Given information START

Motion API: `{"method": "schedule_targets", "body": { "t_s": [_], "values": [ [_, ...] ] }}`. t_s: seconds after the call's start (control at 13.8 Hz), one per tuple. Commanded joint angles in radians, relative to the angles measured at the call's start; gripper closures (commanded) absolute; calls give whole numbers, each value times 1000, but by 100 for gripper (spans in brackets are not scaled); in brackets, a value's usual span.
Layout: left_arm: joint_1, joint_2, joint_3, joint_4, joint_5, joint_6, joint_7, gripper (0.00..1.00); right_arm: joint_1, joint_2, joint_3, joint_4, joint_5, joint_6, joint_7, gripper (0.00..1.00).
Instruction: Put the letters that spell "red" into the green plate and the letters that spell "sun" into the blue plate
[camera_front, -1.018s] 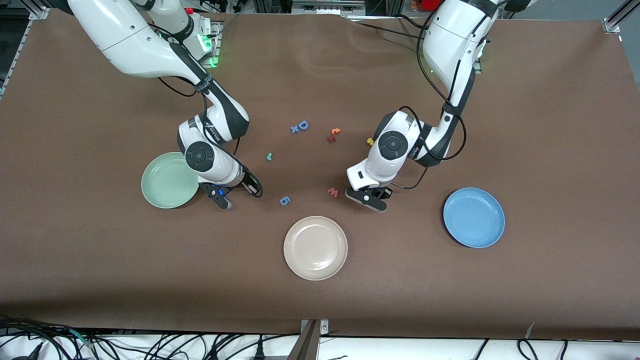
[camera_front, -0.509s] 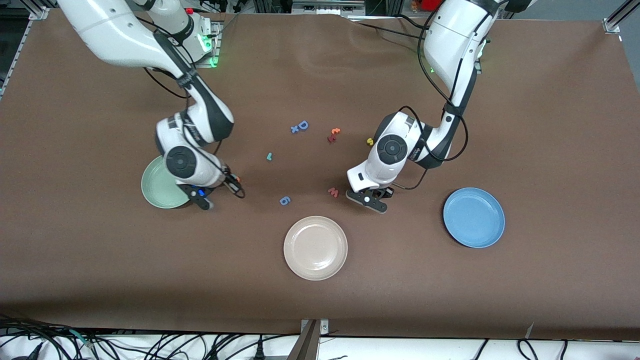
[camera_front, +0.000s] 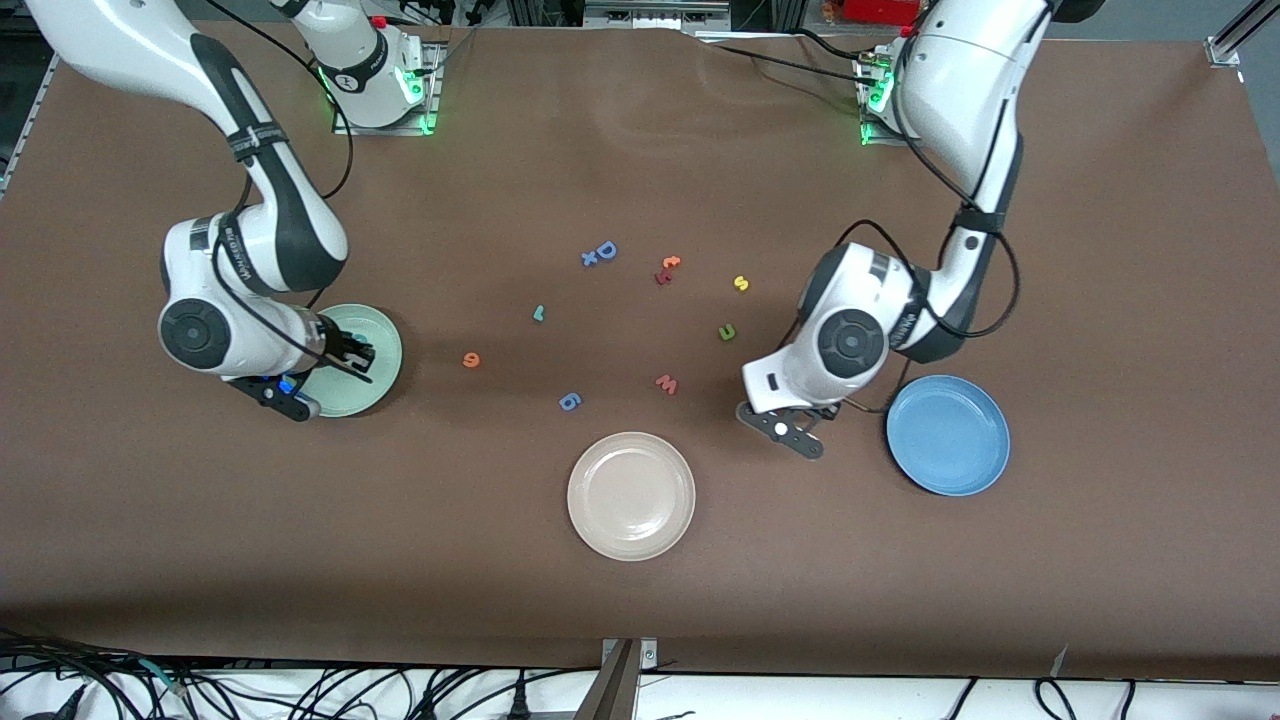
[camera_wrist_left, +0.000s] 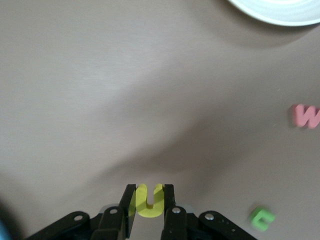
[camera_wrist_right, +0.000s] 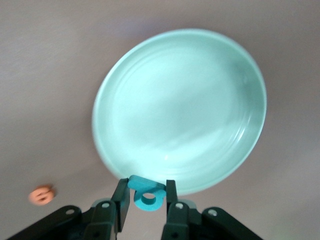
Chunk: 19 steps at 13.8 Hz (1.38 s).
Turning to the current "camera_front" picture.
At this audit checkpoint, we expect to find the aluminium cross rail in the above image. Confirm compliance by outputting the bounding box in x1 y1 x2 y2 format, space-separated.
583 0 733 31

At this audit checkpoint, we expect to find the red box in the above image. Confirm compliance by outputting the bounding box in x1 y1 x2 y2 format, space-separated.
843 0 923 26

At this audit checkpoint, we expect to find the metal table post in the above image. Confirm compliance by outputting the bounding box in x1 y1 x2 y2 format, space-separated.
575 637 658 720

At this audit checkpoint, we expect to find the pale green plate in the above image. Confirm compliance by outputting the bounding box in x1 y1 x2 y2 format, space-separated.
298 303 404 418

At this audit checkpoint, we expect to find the aluminium frame rail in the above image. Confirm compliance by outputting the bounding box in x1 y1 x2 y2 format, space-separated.
1205 0 1280 69

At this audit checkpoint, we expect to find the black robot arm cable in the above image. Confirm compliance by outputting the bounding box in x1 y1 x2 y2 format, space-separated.
200 0 376 386
840 40 1021 416

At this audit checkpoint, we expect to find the black table cable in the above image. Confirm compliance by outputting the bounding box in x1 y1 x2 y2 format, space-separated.
700 40 869 89
788 27 886 63

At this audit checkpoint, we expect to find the beige plate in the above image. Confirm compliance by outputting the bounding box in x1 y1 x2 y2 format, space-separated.
566 431 697 562

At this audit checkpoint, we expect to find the blue plate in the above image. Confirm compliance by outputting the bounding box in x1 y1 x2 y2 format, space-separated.
886 375 1011 497

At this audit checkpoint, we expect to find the teal cable connector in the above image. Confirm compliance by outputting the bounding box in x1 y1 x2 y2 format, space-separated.
138 658 187 697

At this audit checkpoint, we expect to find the black floor cable loop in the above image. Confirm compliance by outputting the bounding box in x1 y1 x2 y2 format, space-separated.
1033 677 1079 720

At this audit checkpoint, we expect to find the brown table mat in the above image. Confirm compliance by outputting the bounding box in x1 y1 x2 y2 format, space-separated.
0 15 1280 683

Given information END

▸ **Exercise instructions**: Set down exactly the lines running from the beginning of the entries above to the line that contains "Turning to the", including both, and leave out pictures.

▸ **Solution for this problem**:
Motion API: `{"method": "schedule_targets", "body": { "t_s": [_], "values": [ [_, ...] ] }}`. t_s: seconds after the call's start (control at 13.8 Hz), one per tuple. Commanded joint angles in radians, relative to the angles measured at the call's start; gripper closures (commanded) absolute; calls give whole numbers, each value times 1000, but by 100 for gripper (spans in brackets are not scaled); in brackets, a value's usual span.
Layout: left_arm: joint_1, joint_2, joint_3, joint_4, joint_5, joint_6, joint_7, gripper (0.00..1.00); right_arm: joint_1, joint_2, joint_3, joint_4, joint_5, joint_6, joint_7, gripper (0.00..1.00).
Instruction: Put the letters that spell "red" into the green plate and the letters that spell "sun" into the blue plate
[camera_front, -1.018s] 
[camera_front, -0.509s] 
[camera_front, +0.000s] 
[camera_wrist_left, +0.000s] 
[camera_wrist_right, +0.000s] 
Chunk: 19 steps at 13.8 Hz (1.38 s).
Turning to the current "camera_front" picture.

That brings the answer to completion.